Abstractive microblogs summarization

2015

Microblogging is a new electronic communication medium based on short status updates

containing personal and instant information. Due to the popularity of microblogs, the

volume of information is enormous and big portion of it is duplicative or irrelevant. The

effective way to summarize information can be used by scientists, journalists and marketing

analysts to get cleverer insights about people’s reactions and opinions on different

topics: political debates, sport events or product presentations.

Existing summarization algorithms can be enhanced in several ways. The first way

is to add sentiment analysis. As information in microblogs is very opinionated, analyzing

tweets polarity can improve machine summaries by selecting more sentiment tweets

than pure topical. Another enhancement is to use different summary length for different

topics. Previous studies often limit summaries to be particular length. Relaxing this

restriction can present summaries that are more optimal for a particular topic.

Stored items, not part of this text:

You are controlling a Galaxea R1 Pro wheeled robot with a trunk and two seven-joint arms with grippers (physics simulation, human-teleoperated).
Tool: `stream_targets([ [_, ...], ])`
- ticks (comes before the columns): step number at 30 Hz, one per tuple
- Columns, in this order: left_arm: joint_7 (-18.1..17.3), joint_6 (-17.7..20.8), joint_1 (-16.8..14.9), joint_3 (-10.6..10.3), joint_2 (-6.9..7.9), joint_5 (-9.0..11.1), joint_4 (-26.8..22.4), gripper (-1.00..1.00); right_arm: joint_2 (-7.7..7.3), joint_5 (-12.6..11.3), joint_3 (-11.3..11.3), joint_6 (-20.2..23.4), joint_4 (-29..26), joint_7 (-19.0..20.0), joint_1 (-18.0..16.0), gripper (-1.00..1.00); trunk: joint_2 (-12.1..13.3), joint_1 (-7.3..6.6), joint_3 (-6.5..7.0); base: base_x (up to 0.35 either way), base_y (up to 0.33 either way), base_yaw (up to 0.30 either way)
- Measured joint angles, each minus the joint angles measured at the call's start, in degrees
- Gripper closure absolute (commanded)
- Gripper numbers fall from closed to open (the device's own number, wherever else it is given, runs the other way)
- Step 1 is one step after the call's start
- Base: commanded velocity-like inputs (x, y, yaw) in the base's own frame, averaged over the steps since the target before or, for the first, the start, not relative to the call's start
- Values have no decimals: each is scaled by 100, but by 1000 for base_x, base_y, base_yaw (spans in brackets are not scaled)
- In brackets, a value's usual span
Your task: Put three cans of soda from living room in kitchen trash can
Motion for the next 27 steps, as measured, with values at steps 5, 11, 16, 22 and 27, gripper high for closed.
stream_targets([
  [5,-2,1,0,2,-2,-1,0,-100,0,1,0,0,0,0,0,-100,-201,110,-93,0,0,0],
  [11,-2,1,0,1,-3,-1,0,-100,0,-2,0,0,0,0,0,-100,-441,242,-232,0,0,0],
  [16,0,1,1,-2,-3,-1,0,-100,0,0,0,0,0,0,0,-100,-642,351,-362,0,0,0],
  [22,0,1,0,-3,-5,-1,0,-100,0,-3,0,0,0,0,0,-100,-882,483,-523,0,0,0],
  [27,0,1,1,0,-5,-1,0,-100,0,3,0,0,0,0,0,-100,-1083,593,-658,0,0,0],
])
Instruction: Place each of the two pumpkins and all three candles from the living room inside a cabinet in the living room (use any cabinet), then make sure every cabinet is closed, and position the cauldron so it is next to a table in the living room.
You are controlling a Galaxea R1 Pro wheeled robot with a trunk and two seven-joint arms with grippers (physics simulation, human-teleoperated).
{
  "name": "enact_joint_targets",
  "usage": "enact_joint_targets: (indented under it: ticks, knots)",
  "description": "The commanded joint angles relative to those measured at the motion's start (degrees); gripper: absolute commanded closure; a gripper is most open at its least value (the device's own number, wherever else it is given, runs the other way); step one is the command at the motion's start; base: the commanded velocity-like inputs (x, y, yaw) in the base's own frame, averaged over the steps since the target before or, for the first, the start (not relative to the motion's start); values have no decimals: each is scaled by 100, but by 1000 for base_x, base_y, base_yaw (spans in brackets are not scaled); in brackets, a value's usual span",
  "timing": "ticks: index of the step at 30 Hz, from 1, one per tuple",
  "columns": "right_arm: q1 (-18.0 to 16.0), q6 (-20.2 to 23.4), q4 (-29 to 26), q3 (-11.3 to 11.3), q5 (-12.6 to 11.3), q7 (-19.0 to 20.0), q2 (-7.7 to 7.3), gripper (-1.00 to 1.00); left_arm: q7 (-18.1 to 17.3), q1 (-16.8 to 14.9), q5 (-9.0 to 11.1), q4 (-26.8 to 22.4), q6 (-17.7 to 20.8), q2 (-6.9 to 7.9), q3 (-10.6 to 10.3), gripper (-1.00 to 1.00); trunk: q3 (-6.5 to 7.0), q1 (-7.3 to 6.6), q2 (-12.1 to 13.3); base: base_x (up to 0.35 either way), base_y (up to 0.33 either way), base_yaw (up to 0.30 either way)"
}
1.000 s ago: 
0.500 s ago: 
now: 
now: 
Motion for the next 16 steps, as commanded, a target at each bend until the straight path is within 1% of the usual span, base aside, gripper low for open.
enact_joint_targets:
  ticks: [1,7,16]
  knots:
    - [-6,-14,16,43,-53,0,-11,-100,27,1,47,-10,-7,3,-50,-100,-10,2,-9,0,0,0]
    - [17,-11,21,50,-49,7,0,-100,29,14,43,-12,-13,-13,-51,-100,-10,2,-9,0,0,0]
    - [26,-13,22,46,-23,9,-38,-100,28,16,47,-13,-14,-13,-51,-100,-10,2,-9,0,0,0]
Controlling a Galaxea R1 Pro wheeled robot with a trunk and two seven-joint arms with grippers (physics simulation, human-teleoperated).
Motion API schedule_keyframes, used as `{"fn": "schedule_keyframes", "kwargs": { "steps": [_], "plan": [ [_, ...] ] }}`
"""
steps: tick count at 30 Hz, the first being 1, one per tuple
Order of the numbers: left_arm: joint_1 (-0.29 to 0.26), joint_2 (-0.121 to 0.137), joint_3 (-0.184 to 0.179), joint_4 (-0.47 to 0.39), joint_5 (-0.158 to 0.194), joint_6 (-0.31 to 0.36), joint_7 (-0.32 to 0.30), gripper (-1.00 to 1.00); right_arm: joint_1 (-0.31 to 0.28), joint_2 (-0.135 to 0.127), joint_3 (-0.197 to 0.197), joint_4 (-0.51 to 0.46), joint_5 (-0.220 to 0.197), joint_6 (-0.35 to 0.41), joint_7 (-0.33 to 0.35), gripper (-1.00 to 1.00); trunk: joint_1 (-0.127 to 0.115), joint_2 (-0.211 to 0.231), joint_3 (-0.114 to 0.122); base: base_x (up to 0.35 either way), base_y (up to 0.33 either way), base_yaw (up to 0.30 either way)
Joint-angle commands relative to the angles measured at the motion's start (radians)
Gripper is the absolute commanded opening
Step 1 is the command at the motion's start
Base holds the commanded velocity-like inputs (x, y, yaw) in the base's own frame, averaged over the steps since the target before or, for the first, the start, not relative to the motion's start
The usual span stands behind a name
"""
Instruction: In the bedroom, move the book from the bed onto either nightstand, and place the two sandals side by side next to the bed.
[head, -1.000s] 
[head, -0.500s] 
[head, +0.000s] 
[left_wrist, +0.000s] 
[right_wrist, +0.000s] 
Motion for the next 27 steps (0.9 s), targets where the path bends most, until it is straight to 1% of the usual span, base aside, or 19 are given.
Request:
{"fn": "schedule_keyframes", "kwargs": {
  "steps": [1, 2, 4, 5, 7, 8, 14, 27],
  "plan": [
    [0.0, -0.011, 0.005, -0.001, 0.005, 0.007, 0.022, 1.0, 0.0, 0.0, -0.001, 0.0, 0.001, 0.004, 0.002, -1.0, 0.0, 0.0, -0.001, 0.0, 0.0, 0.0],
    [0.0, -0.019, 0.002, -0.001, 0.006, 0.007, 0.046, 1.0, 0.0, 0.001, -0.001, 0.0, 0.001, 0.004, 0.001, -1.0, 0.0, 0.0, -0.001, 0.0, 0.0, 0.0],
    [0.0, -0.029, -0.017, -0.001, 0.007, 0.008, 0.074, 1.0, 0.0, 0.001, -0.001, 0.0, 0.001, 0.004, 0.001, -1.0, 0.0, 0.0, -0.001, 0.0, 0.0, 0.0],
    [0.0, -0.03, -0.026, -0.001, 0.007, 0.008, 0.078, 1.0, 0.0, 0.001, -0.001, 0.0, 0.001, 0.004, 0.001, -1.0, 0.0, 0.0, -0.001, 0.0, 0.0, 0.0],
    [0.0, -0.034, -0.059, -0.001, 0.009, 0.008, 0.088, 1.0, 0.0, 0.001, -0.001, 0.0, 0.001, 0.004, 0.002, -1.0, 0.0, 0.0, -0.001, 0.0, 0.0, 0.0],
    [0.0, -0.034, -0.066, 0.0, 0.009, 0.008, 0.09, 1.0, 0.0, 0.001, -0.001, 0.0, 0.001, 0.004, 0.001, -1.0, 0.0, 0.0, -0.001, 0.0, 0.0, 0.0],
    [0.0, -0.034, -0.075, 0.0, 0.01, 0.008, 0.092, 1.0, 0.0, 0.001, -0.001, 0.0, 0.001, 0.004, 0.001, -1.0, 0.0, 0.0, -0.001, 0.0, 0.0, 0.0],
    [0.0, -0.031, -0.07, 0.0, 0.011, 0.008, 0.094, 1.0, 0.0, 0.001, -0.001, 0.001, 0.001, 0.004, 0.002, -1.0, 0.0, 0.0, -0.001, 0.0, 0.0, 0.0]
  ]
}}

The goal of this research is to perform qualitative study of these enhancements and

to provide insights and suggestions for conducting bigger qualitative research. In total

ten topics are selected, for which human summaries are compared to state-of-the-art

non-sentiment and sentiment summarizers.

Resulting observations are the following: there is more topical than sentiment content

in summaries generated by humans, however individual biases could be against the

trend; the length of the summary is an important feature that influences both generation

of human summaries and interpretation of evaluation results, different topics require

summaries of different length; sentiment summarization doesn’t produce better results

for any evaluation metric used, but there could be possibility for its application in proper

settings with specific topics.